__SUPPLIED RECORDS__.
■ ■ ■ ■
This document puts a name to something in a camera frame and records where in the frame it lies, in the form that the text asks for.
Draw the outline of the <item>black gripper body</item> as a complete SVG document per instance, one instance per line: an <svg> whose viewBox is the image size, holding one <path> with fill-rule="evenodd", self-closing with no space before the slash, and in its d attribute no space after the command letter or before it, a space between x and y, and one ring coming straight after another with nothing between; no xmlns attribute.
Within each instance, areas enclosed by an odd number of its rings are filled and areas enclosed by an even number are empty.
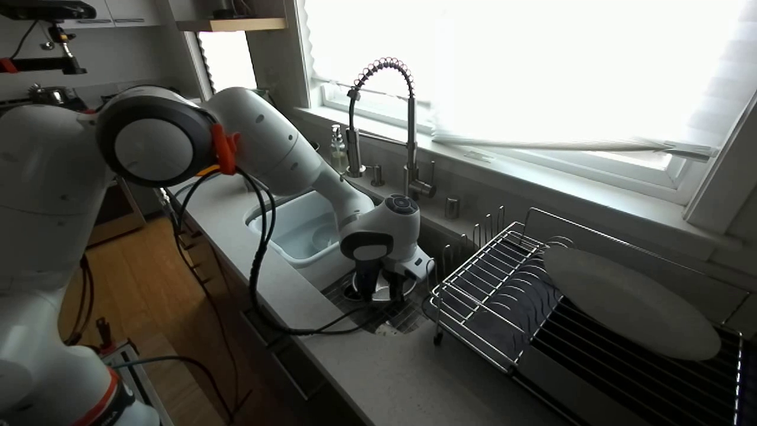
<svg viewBox="0 0 757 426"><path fill-rule="evenodd" d="M377 281L387 285L387 301L392 305L405 304L405 285L408 281L402 272L390 272L380 260L360 260L353 279L353 288L362 304L370 304L377 288Z"/></svg>

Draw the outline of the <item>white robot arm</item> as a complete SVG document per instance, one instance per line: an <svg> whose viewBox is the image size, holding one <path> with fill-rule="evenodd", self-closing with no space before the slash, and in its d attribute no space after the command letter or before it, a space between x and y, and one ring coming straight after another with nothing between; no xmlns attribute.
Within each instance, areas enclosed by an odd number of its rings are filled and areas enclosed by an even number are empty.
<svg viewBox="0 0 757 426"><path fill-rule="evenodd" d="M399 301L433 269L413 199L370 201L248 87L191 101L147 85L97 112L15 104L0 117L2 426L157 426L157 411L116 366L62 339L58 313L116 183L157 192L217 173L274 197L314 192L328 201L362 297L387 285Z"/></svg>
■ ■ ■ ■
__ABOUT THIS EXERCISE__. Lines of the material that contain the word "command" are to be gathered.

__TASK RESPONSE__.
Draw the outline of the <item>black gripper body</item> as a complete SVG document per instance, one instance per line: an <svg> whose viewBox is the image size, holding one <path> with fill-rule="evenodd", self-closing with no space before the slash, and in its d attribute no space after the command letter or before it, a space between x and y, and one ring coming straight after another with nothing between; no xmlns attribute.
Draw the outline of the <item>white robot arm</item> as a complete SVG document per instance, one instance per line: an <svg> whose viewBox is the image size, holding one <path> with fill-rule="evenodd", self-closing with no space before the slash, and in its d attribute no space after the command letter or before it, a space between x and y, and one ring coming straight after another with nothing between; no xmlns attribute.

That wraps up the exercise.